Machine learning @ Coursera

[TL;DR;] Machine learning is not as hard as I imagined and is a great/fun toolset to learn and Andrew Ng’s course on Coursera is the best place to start!

There is something about darkness, that brings to life all our fears. It is tempting to say this (illogical manifestation of fears) only occurs during our childhood. The slightest rattles in the attick or the creaks on the floor board is enough to unlock your wildest and horrific imaginations of perhaps the bogeyman hiding under your bed or the *monster* lurking outside your house waiting to pounce on you (something I am still terrified of as I put the garbage bins on collection night).

*But*, shine a light on the darkness the next morning and your fears vanish! The strange, seemingly inexplicable noises and phenomena you observed earlier seem absurd suddenly can be explained (racoons the roof causing the rattle, somebody walking down the kitchen to get a drink, etc).

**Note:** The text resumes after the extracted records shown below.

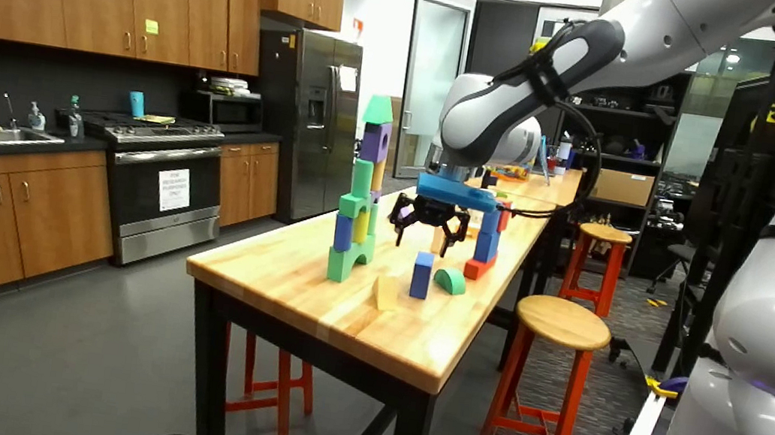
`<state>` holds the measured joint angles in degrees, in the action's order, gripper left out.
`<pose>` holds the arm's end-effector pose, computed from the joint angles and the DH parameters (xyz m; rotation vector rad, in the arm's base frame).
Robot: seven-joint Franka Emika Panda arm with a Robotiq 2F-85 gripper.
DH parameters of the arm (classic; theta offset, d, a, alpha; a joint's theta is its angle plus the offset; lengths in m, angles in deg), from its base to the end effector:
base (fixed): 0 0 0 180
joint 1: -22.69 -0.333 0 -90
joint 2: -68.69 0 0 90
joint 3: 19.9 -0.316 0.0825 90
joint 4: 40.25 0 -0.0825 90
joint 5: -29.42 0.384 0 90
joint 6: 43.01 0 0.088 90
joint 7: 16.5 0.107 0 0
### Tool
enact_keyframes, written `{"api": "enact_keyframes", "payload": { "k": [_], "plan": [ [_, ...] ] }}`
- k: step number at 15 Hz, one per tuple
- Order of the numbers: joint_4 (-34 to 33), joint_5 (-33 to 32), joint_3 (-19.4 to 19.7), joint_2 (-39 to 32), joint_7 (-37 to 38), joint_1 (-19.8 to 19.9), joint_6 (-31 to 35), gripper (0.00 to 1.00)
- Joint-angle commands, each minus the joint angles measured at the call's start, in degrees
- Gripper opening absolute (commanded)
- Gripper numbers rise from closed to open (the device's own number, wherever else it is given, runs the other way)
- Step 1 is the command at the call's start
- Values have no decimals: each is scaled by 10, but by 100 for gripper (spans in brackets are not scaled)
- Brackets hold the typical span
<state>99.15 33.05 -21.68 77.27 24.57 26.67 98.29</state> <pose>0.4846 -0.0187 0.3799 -2.7940 1.1828 -0.2424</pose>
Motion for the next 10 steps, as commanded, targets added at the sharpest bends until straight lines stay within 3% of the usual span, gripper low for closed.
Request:
{"api": "enact_keyframes", "payload": {
  "k": [1,10],
  "plan": [
    [-11,-29,4,-8,5,7,-12,100],
    [-21,-30,13,-31,11,10,10,100]
  ]
}}
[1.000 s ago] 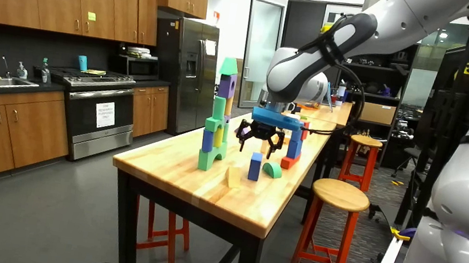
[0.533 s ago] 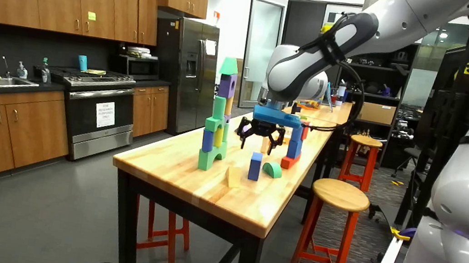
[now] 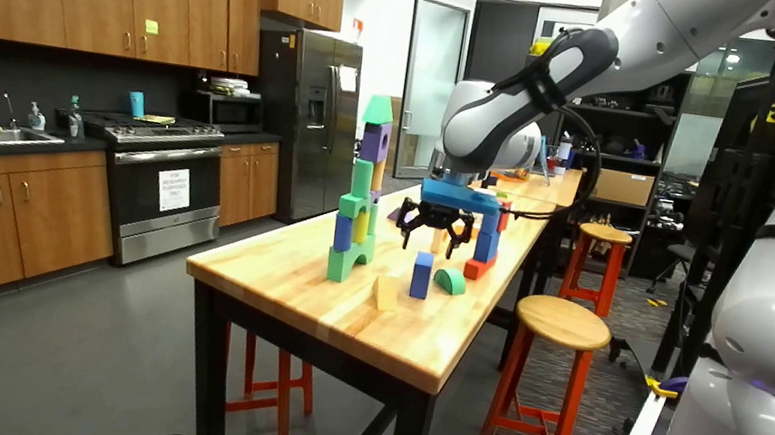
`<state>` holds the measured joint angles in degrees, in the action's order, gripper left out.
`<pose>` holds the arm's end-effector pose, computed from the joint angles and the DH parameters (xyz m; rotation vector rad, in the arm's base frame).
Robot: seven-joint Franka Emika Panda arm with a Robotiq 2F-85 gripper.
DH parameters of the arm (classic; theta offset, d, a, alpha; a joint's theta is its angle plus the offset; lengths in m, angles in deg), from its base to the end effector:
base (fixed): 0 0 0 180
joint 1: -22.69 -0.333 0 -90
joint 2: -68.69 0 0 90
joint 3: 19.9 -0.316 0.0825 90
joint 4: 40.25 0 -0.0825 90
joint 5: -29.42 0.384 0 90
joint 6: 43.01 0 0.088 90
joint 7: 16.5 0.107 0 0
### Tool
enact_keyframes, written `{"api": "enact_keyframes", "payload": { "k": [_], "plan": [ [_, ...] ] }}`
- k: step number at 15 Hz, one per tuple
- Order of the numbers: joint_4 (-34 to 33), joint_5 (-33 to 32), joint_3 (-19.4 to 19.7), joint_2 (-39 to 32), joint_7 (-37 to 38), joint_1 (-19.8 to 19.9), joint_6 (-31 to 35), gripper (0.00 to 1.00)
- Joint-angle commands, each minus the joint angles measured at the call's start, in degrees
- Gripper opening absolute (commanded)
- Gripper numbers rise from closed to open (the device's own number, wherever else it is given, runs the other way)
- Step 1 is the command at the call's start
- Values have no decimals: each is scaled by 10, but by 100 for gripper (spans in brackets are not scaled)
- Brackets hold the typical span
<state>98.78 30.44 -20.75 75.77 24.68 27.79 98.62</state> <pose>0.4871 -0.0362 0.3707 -2.8231 1.2034 -0.2414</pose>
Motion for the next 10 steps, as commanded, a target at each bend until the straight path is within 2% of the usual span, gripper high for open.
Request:
{"api": "enact_keyframes", "payload": {
  "k": [1,6,8,10],
  "plan": [
    [-21,-6,3,-19,13,-1,10,100],
    [-46,-11,9,-41,22,0,22,100],
    [-35,-9,11,-24,45,-1,29,100],
    [-36,0,13,-30,25,-5,23,100]
  ]
}}
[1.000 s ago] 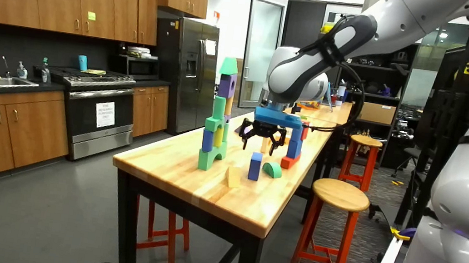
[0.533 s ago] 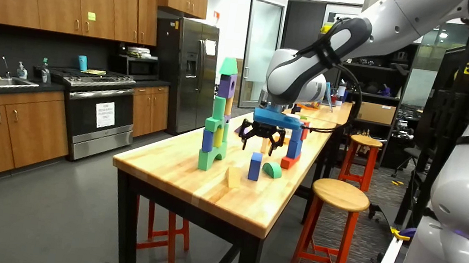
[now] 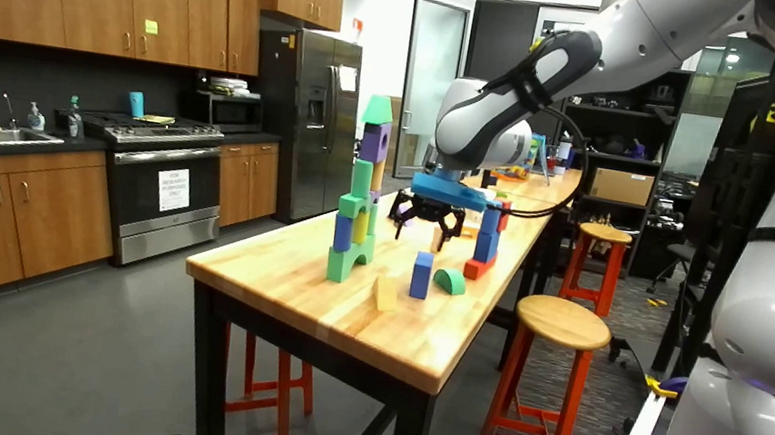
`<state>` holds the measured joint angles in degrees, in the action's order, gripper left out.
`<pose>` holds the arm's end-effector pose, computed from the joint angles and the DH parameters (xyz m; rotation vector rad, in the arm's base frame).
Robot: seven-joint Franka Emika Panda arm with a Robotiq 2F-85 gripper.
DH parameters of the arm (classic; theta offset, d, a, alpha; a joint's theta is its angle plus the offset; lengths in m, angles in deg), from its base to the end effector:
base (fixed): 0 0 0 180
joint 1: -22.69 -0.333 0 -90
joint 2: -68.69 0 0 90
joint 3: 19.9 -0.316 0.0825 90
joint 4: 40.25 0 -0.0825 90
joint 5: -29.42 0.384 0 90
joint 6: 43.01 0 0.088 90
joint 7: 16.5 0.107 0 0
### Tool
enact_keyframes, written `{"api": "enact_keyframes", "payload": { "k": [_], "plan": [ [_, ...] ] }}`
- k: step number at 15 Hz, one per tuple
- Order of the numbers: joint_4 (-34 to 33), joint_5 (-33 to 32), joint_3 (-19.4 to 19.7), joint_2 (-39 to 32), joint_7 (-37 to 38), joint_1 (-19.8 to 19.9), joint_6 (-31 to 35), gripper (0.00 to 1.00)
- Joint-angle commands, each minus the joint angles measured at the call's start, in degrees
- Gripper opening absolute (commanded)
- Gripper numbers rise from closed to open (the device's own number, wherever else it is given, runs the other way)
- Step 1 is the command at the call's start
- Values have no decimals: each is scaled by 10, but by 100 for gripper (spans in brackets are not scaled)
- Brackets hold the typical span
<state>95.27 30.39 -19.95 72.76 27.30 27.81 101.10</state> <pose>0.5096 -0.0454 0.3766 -2.7613 1.2757 -0.3126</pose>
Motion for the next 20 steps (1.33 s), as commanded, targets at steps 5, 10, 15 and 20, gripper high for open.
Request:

As strange as this may seem, this fear of darkness and all that lies within is rooted in our prehistoric past.   Wierdly and worse annoyingly this fear transcends the realm of darkness and caves into our modern daily lives plainly, simply and even boringly as the FEAR OF THE UNKNOWN.

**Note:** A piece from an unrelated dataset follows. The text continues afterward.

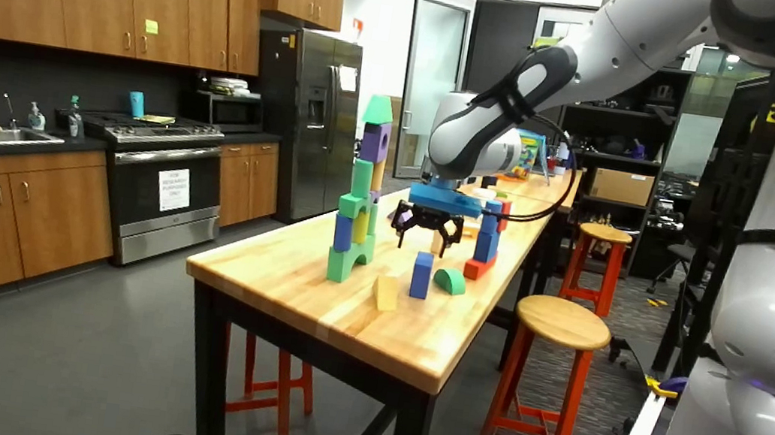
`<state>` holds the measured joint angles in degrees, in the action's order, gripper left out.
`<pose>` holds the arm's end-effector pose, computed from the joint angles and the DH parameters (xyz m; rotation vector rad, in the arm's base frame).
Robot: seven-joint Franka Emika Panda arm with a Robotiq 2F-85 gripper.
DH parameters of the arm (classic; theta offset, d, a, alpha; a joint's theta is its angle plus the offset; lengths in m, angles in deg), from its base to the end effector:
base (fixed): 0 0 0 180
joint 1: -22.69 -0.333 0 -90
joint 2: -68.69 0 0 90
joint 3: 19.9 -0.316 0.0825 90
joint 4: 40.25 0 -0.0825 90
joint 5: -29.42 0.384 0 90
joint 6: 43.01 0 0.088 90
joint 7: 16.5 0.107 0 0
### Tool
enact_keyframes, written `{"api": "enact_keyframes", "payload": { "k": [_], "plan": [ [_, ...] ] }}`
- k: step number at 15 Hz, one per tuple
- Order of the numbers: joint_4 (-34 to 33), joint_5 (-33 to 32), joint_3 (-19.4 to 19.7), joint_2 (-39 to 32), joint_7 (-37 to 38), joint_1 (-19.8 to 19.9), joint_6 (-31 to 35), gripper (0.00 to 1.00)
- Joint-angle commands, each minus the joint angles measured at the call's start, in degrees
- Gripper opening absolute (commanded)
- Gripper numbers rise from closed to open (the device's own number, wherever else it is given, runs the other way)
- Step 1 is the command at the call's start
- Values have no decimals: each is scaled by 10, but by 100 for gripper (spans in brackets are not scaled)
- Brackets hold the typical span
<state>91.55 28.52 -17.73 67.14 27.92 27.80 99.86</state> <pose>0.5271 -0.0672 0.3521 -2.7884 1.3306 -0.2496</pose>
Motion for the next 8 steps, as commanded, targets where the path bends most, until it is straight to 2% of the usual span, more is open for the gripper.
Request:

For me that fear for years has been Machine Learning.   Actually, it was a combination of fear, laziness and simply brushing off ML as simply statistics and a whole lot of heuristics.   The long thanksgiving weekend was upon me and I really really really wanted to try something different and “new”.   A lunch with a machine learning expert-colleague-friend somehow got me curious to give it a shot.  And since not a day goes by when you dont hear how awesome Andrew Ng is in the field, his ML course on Coursera seemed like the most natural place to start!

Beset by notions of the course being heavy on statistics, I’d be lying if proclaimed my eagerness to it.   However, I was curious to see what the fuss was about!   It seemed every developer, her gardener and his dog were using ML for *something*, so it could’nt really be as fearsome as I had made it to be?

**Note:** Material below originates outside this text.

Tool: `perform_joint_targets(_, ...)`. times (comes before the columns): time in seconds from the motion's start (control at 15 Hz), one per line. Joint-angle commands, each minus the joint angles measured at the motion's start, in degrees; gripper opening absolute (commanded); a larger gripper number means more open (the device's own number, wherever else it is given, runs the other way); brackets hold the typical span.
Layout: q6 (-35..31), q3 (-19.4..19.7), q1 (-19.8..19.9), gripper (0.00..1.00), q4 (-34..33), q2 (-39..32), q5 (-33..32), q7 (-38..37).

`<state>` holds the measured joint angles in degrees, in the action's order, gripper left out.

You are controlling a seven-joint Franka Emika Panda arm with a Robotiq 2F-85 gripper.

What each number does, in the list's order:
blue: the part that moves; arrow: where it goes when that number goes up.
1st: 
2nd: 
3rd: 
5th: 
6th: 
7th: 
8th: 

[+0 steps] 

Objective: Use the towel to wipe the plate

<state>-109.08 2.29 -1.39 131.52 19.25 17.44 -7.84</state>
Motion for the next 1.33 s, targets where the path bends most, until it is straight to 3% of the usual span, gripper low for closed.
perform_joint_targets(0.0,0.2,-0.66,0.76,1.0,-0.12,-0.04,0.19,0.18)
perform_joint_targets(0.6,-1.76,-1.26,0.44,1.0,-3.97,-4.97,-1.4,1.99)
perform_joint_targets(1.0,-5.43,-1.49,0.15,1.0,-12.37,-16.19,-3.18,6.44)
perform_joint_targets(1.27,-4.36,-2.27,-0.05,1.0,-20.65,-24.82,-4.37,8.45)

You see where this is going dont you?   Like a true [hb]ollywood flick this has all the promise of taking a carefree ladies man relinquishing his bachelor lifestyle when he falls for “the one”!   Well ok let us not kid ourselves.    This is real life, not bollywood!    More like man learns to appreciate friends he seldom focussed on… or better yet hardworking family man learns to appreciate all the things his partner does for him!

Firstly on ML itself.   It is surprisingly not as heavy on statistics on I had feared.   On the contrary it is pleasantly focussed on linear algebra and from what my limited experience has shown me takes the concept of linear regression to devastating effect.   As scary as that sounds this is actually the most fun part of ML (apart from the large scale infra side of things).   Knowing this 10 years ago would have exponentially altered my life, but better than knowing this *in* 10 years time!

Secondly the course is a testament to the hardwork Andrew Ng has put in personally not only in the study of the field, but also in improving himself as a presenter.   He has clearly taken a topic that has great scope and distilled it in a clear and structured manner.   It is almost as if he has a knack for predicting the kind of questions you would have about a topic and would proceed to address it immediately.   Each lesson builds on the previous chapters and is actually very easy to follow.   Even the math is layered in such a way that the reader can take as much as they would like and go as deeply as they would want without it being a hurdle to proceed (for example the derivation of cost and gradient functions while not explained are extremely fun exercises that you should try out – coming in another blog).

Finally the choice of language.   At first being faced with Octave incited the same gasp that would be incited in any self respective developer.  But not having to implement numeric computing routines (and optimising it) is a huge blessing!    Even for an Octave/Matlab newbie (atleast not having used it for 20 years) the language and environment were painless to get (back) into.

There *are*  a couple of ways the course may have been improved.   Firstly the language.  While Octave was a pretty appropriate environment for this exercise, I am not sure the same could not have been achieved with NumPy/SciPy or in other “popular” languages.   This is not a big deal, just putting it out there.   Definitely gives me a chance to try to implement a lot of the algorithms in another language like Haskell or Swift!   And by the way if I had to *really* pick on two things about Octave – it would, oh:

  1. A lack of a good debugger.  The only way to set breakpoints it seems is via a dbstop function which is extremely unintuitive.  How about a pythonesque “break” or “set_trace” statement?
  2. This was a major annoyance for me.   1-based indexing.   This is fine when your equations actually all refer to and start with “1”.  But when you infact introduce a 0th term, just the cognitive load of translating between the indexes added a good 30% to my assignment times!

Then there were the quizzes.  Personally I am not a fan of “Exam” type assessments.   I could do assignments/projects all day!   Even within the quizzes, the numerical ones I loved as I knew how to apply the formulas I had learnt, but the ones requiring a more analysis with respect to the wording, I personally felt a bit not so much at ease with.   My OCD mind always tries to end up dissecting the hidden meaning behind how questions are worded and end up making wrong assumptions.

But overall a very effective and awesome course in teaching the concepts of ML whether you are an experienced developer or a mathematician.    Definitely recommend it (if there is still anybody out there who hasnt done the course yet!).